Is there anybody in your life you’d be okay with God sort of “forgetting” to save?
It’s not like you intentionally wish ill-will on them (or maybe you do), it’s just that they have pulled one too many punches. They’ve hurt you or the one you love too many times to be forgiven.
Or maybe it’s a group of people. Child molesters. Rapists. Sadists.
Surely, they can never belong to God’s family, right?
And if they do make it through the Pearly Gates, God couldn’t possibly expect us to talk to them, hug them, welcome them in, right???
This week’s memory verse is the beginning of a paragraph that we’ll be memorizing over the next several weeks.
“See that no one pays back evil for evil, but always try to do good to each other and to all people.” 1 Thessalonians 5:15 (NLT)

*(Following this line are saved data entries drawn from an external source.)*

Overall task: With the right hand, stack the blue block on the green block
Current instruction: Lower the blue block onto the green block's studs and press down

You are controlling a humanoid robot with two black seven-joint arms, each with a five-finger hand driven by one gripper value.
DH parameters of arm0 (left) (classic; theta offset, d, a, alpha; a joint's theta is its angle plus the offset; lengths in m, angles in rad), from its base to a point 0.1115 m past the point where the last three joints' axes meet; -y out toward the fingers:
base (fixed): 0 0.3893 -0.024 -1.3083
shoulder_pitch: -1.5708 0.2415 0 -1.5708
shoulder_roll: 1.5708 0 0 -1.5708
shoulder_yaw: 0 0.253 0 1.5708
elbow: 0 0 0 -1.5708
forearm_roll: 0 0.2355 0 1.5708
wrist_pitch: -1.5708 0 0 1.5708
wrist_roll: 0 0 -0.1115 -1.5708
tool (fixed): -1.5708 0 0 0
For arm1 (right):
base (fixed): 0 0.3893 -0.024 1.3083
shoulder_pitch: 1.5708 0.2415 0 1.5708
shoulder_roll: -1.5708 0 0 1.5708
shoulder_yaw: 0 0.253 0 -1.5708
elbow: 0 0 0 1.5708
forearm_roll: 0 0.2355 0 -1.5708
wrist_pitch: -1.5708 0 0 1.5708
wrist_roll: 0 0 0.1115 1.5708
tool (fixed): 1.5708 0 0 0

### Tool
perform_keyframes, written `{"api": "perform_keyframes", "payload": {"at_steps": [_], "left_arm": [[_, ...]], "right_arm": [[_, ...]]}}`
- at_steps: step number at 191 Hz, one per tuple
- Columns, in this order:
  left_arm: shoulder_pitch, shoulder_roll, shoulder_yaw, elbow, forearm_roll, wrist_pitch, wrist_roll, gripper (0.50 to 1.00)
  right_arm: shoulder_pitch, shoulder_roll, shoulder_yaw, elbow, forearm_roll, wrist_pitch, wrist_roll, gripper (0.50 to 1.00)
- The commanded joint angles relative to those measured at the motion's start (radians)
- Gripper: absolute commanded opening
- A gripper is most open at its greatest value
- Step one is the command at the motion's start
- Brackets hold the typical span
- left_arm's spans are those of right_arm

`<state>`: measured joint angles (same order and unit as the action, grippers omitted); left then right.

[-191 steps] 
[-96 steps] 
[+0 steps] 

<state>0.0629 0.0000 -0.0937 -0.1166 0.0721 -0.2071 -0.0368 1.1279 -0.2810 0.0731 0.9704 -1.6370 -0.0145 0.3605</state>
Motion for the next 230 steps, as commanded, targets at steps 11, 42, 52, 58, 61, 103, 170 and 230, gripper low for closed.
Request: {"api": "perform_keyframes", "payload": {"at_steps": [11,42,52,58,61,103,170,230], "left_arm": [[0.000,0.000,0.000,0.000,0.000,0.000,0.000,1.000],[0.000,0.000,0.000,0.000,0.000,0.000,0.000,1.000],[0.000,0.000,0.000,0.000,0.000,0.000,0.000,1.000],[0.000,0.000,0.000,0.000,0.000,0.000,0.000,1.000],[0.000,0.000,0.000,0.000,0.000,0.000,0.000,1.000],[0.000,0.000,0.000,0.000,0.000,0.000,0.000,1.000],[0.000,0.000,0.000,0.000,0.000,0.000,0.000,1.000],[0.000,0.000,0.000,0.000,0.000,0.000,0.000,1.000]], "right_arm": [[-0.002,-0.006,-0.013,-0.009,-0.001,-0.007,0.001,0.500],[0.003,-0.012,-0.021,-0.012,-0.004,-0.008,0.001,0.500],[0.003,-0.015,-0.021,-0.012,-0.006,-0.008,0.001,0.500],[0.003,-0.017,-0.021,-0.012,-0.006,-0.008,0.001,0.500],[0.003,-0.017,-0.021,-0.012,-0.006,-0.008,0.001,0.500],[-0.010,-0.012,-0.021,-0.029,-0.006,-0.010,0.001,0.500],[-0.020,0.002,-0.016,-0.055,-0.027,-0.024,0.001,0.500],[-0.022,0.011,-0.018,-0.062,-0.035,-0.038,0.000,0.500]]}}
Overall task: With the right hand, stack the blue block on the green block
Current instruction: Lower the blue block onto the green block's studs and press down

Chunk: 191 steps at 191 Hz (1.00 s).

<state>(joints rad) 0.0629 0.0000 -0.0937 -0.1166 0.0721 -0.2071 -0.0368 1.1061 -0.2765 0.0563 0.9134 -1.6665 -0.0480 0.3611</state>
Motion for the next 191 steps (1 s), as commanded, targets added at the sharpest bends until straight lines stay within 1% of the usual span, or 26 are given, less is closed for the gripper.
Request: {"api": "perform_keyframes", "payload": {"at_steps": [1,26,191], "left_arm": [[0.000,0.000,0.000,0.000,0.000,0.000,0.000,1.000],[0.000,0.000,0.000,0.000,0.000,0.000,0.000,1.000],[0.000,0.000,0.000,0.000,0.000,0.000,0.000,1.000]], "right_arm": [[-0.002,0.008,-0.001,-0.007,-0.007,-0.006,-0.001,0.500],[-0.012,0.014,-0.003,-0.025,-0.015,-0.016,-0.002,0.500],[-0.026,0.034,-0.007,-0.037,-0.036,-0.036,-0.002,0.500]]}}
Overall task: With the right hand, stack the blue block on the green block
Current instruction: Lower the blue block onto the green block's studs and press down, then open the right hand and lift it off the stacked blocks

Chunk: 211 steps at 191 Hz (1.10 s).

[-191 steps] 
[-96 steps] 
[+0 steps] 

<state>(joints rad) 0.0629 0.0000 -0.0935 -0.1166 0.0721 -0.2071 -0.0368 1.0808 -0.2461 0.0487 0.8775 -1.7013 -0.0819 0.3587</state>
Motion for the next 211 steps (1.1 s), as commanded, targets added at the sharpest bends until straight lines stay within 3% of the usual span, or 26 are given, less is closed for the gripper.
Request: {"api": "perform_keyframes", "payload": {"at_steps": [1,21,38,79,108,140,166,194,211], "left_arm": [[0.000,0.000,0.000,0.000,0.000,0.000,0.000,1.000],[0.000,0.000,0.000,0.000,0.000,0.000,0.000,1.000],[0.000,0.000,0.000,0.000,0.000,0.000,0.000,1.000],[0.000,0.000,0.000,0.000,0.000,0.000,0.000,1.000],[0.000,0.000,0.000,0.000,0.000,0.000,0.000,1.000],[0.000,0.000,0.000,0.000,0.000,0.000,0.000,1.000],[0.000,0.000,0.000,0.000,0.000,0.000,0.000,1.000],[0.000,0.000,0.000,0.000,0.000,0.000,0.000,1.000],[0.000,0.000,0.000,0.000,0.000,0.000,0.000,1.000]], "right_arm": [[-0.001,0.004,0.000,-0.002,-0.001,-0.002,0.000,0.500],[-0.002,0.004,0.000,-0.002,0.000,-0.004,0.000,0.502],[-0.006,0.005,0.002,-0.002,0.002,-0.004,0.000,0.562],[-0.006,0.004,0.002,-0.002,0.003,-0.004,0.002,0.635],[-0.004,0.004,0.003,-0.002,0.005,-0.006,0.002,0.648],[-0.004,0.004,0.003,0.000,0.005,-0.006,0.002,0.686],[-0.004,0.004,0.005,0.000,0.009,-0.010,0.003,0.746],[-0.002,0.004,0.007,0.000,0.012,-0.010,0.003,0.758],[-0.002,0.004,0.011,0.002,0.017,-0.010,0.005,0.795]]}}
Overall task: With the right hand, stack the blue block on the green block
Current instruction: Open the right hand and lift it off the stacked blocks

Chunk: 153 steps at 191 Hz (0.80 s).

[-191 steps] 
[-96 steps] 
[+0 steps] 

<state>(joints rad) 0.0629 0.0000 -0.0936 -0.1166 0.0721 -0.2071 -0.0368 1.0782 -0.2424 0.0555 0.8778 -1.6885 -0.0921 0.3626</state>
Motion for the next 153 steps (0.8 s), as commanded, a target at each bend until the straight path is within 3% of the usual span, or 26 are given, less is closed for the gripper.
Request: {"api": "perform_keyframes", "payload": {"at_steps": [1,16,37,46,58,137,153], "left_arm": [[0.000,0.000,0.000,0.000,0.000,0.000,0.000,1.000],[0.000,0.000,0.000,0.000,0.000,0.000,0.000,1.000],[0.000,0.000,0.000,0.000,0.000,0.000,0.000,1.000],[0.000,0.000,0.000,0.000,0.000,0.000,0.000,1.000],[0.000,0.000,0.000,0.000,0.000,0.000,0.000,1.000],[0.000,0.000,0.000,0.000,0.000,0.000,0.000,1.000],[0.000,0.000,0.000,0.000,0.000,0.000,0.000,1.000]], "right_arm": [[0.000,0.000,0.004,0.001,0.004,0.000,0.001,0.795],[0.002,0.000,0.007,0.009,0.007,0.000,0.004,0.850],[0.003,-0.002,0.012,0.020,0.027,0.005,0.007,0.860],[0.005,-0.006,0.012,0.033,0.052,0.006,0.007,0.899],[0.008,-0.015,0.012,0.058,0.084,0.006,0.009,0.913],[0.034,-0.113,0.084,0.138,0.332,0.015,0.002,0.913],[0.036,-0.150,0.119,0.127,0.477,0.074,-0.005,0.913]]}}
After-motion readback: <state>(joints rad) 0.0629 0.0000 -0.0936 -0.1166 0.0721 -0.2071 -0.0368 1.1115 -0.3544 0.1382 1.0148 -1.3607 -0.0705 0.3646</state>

Remember the story of Jonah? He got swallowed up into the belly of a whale because when God asked him to go talk to a specific group of people, he ran away instead.
As a child, I always thought that story was about getting swallowed by a whale. Kind of a “You can’t outrun God or His plan for your life” message.
I read it just the other day and I noticed something much different. I noticed why Jonah ran away.
God asked Jonah to go talk to a group of people that Jonah hated. In the book of Jonah, chapter 4, Jonah tells God that he didn’t go, because he knew that if he preached that message and the people repented, God would indeed forgive them.
Jonah didn’t want them to be forgiven.
Back to today’s memory verse: “See that no one pays back evil for evil, but always try to do good to each other and to all people.”
That’s a tough order to keep, in the big ways, but in the little ways too.
When someone snaps on us, do we snap back?
When the person working behind the counter is short and rude with her words, are we short back?
Do we discount what someone is thinking or planning or even capable of based on how they look, the way they’re dressed, the words they use, or any other physical property?
Always try to do good… to all people.
How do we do that? Maybe it starts by taking an honest look at the ways we’re not so good.
Sometimes thoughts pop into my head that aren’t kind or productive. Acknowledging that I don’t have to think those thoughts helps me. So does replacing them with a more loving thought like, “God created each of us” or even “It seems like they’re having a bad day. God, please help them to see the beauty in this day.”
Jonah wasn’t expected to change anybody else’s behavior. He wasn’t expected to make the rules about who should and shouldn’t get into God’s Kingdom. He was simply called to do what God asked him to do.
I think that’s the same thing God asks of us today, to do what we feel like He is telling us to do.
But if we can be kind and forgiving and less-judgmental while we’re doing that, we can unleash a force for good in this world that, one drop at a time, could fill an ocean.